Billionz Multi-Asset Weekly Newsletter
Equities Catch Their Breath as Commodities Rally
Weekly Global Developments:
- Fed Policy Outcome: The Fed delivered a widely expected 25 bps rate cut, though the decision was not unanimous. 9 members voted for a cut, 2 preferred the status quo, and 1 voted for a deeper 50 bps cut.
- Powell’s Commentary: Chair Powell noted the decision was a close call, highlighting that prevailing conditions justified arguments for both a rate cut and maintaining current rates.
- Liquidity Measures: The Fed also announced USD 40 bn per month in T-bill purchases to support system liquidity and ensure smooth policy transmission.
- Forward Guidance: The median dot plot signals only one rate cut in 2026, contrasting with market expectations of just over two cuts by the end of 2026.
- Key US Data Ahead: November payrolls and retail sales data (Tuesday) will be closely watched for further cues on growth and consumption trends.
- Global Central Bank Watch: ECB & BoE policy decisions – Thursday & BoJ policy decision – Friday
Global Equities:
This is how Global Equities performed this week.

Domestic Equities
- Global equities saw mixed performance over the past week, with gains in Asia led by Kospi (+1.6%) and Nikkei (+0.7%), while US and European indices largely edged lower, including S&P 500 (-0.6%), CAC (-0.6%), and FTSE (-0.2%).
- Valuations remain elevated across the board, with the Nifty 50 trading at 21.5x TTM and 21.2x forward earnings, while midcaps are costlier at 34.9x and 29.2x, and smallcaps at 30.5x and 26.0x, showing only modest easing on a forward PE basis.
- FPIs have sold net USD 2bn of domestic Equities in December so far
- FIIs remained net sellers this week at ₹4,415.7 cr, though selling eased versus last week, while DIIs stayed strong buyers at ₹8,767.4 cr, continuing to cushion market flows.
- Transformers & Rectifiers, Hindustan Zinc, and GE Vernova T&D led gains, while Reliance Infrastructure, InterGlobe Aviation, and Reliance Power were the top laggards for the period
Below are the graphical representations for how key benchmark indices performed this week & how sectoral indices performed this week:


Fixed Income:
- Global Rates: US Treasuries saw a mild flattening, with the 10y yield up 2 bps to 4.18% while the 2y fell 5 bps to 3.52%; 10y yields remained largely steady across the UK, Eurozone, and Japan.

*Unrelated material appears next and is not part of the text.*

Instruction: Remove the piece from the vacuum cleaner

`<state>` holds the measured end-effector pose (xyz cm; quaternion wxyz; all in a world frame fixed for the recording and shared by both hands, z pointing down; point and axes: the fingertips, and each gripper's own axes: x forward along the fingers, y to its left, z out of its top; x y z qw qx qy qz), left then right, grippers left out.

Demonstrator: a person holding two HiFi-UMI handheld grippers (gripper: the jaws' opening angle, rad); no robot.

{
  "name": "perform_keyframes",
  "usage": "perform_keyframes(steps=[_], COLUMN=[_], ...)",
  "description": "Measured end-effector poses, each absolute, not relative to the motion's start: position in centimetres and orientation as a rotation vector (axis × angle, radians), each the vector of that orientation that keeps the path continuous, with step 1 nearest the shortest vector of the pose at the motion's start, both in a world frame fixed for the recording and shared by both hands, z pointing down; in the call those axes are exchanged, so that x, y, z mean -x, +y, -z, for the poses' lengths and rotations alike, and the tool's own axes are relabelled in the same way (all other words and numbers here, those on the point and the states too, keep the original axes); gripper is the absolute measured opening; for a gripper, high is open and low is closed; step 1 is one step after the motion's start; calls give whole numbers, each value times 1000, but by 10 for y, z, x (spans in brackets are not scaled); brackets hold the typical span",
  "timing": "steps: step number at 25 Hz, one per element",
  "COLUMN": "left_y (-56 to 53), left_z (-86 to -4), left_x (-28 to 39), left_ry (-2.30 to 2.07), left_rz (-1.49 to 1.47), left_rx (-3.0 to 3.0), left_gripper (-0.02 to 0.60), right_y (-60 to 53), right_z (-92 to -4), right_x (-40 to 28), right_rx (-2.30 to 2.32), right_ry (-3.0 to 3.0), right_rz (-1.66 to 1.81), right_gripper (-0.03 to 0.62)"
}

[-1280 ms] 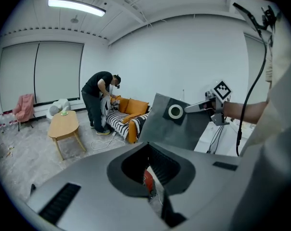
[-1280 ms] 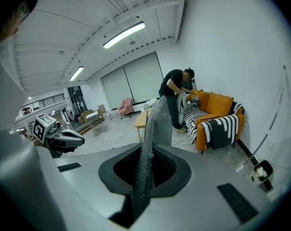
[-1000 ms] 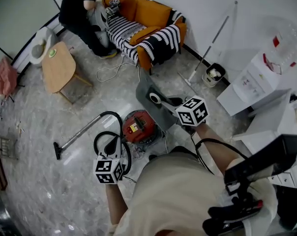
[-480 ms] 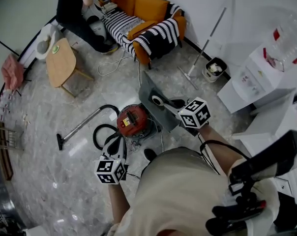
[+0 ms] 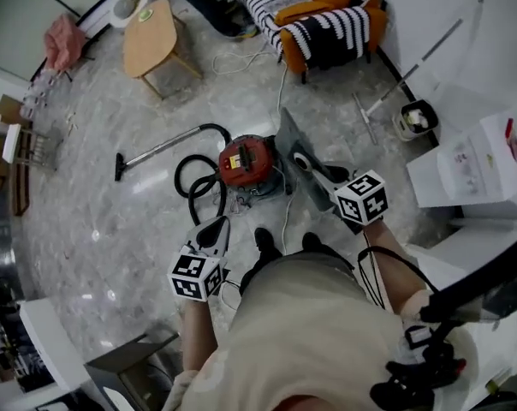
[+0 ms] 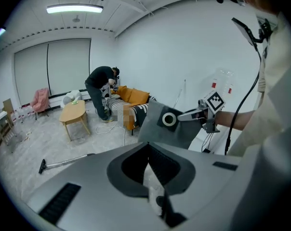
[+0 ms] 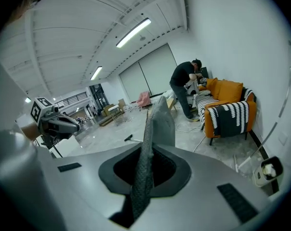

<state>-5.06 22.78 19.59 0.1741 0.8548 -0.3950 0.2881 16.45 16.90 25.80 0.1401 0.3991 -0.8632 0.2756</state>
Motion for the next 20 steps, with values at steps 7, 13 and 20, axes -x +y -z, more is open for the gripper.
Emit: perform_keyframes(steps=[7,13,20], left_y=[239,256,281], left_z=[-198,-196,-196], left_x=[52,63,119], left_ry=[-1121,-1151,-1187], left_rz=[-879,-842,-815], left_rx=[-2420,-2414,-2380], left_gripper=[-6,-6,-6], right_y=[198,223,241], right_z=[-261,-276,-273], right_x=[-148,-122,-71], right_rx=[-1105,-1001,-948], right_ry=[-2535,-2489,-2469], right_rz=[-868,-862,-789], right_gripper=[25,25,25])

- India Rates & Flows: Domestic bonds sold off on expectations of an end to the rate-cut cycle and a lower-than-expected ₹1 lakh crore OMO, lifting the 10y G-sec 10 bps to 6.59% and 5y OIS to 5.92%, while liquidity stayed comfortable with a ₹1.5 lakh crore surplus, MIBOR at 5.24%, USD 800 mn FPI debt outflows, and spreads at 54 bps (AAA PSU) and 88 bps (AAA NBFC).
Real Estate:
- Investors are moving from direct real estate ownership to fund structures for better governance, diversification, and risk management, with frameworks like GIFT City, boosting institutional participation and India’s global competitiveness.
- The $300 million real estate fund launched by BNW Developments (Vivek Oberoi) with a UAE partner saw strong early commitments, highlighting demand for professionally managed real estate opportunities.
IPOs:
- IPO Activity Heats Up: India’s primary markets are witnessing one of the busiest IPO phases of the year, with a strong lineup including ICICI Prudential AMC, Corona Remedies, Wakefit Innovations, Nephrocare Health, and several others across mainboard and SME segments, reflecting robust investor appetite across sectors.

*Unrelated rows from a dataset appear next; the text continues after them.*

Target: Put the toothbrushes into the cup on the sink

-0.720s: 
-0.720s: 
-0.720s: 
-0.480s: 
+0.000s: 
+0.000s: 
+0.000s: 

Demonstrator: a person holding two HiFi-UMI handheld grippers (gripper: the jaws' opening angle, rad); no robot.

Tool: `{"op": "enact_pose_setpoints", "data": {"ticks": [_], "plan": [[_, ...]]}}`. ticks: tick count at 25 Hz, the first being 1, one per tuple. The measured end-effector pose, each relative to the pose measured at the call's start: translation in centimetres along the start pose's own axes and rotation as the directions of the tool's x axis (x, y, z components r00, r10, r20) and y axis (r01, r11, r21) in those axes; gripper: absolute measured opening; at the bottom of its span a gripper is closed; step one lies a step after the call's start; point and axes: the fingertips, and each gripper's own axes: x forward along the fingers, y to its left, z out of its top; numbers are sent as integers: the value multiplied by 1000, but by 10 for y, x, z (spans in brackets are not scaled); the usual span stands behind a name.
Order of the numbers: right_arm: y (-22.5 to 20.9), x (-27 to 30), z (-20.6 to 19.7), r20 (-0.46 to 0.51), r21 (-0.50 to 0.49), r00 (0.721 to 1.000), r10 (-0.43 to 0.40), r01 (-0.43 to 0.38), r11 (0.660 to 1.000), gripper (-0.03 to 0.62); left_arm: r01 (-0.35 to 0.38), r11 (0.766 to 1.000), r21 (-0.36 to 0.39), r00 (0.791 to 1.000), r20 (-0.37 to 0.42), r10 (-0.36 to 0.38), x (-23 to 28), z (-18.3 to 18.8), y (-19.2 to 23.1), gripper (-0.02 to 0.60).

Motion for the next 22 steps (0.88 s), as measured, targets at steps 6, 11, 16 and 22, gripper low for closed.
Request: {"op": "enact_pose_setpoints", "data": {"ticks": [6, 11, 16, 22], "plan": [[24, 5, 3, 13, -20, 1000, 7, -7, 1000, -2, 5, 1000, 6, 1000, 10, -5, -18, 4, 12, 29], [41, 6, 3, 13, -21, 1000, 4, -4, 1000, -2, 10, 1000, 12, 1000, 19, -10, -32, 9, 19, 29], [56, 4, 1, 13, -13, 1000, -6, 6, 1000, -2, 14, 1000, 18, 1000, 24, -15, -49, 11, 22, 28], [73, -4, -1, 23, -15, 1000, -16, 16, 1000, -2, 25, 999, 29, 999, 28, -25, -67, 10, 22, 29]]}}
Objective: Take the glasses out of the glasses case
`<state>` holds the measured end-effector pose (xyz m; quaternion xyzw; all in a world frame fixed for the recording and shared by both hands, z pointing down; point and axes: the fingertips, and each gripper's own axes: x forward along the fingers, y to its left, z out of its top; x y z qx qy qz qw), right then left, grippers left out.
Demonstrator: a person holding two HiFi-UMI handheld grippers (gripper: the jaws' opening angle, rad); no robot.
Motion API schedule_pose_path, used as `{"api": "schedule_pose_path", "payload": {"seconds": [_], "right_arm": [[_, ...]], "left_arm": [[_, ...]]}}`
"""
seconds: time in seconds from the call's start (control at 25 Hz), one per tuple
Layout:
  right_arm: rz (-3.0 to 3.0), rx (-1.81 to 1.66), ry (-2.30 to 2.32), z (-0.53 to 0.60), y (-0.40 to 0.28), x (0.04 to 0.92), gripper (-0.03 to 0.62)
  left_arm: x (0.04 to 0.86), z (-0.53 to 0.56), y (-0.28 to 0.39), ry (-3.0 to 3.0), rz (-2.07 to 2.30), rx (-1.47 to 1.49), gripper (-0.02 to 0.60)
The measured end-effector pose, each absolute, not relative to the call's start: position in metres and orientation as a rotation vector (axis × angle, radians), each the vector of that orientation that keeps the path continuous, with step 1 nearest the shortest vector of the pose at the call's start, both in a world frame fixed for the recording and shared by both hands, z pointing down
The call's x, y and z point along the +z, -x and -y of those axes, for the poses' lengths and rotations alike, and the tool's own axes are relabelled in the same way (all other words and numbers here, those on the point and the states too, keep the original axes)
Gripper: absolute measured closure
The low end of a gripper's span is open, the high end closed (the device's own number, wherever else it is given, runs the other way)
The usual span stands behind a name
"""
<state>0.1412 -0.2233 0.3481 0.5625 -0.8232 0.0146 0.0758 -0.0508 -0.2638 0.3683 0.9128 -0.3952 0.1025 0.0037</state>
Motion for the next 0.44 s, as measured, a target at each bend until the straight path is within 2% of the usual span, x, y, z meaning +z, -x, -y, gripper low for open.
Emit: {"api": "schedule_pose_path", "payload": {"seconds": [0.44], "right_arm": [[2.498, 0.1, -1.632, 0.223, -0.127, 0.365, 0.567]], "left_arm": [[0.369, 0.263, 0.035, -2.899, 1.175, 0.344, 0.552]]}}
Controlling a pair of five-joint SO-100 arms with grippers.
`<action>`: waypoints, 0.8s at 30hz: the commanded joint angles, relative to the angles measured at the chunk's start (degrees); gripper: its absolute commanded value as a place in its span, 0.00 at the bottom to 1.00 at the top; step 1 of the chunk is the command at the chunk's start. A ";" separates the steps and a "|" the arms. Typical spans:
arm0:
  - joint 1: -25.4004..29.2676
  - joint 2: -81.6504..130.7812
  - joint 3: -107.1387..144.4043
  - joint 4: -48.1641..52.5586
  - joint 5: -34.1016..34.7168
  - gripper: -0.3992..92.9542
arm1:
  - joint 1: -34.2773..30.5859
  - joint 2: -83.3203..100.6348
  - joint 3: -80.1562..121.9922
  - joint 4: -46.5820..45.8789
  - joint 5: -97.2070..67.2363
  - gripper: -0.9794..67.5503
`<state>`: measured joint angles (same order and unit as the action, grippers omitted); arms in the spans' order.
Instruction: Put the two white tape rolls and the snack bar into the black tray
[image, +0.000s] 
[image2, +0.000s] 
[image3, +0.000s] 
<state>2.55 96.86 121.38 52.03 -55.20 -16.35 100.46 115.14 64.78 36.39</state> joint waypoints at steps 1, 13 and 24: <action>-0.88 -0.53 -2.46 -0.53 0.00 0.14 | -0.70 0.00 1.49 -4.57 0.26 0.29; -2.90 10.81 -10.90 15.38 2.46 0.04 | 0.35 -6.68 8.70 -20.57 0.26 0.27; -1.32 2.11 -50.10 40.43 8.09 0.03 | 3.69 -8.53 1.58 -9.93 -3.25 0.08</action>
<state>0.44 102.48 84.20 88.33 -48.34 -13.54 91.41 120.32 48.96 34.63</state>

- Structural Trend Emerging: The much-anticipated ICICI Prudential AMC IPO highlights confidence in India’s financial and asset management space, while the broader surge in listings points to a structural shift, with an annualised USD 20 billion IPO run rate increasingly becoming the new normal for Indian markets.
Private Equity & Venture Capital:
- Funding rebounded to normal levels in the five days ended December 12, with $1.44 bn raised across 24 deals, more than double the previous week, largely driven by two large transactions accounting for over 90% of total value, including CCI’s approval of IHC’s ~$1 bn investment in Sammaan Capital.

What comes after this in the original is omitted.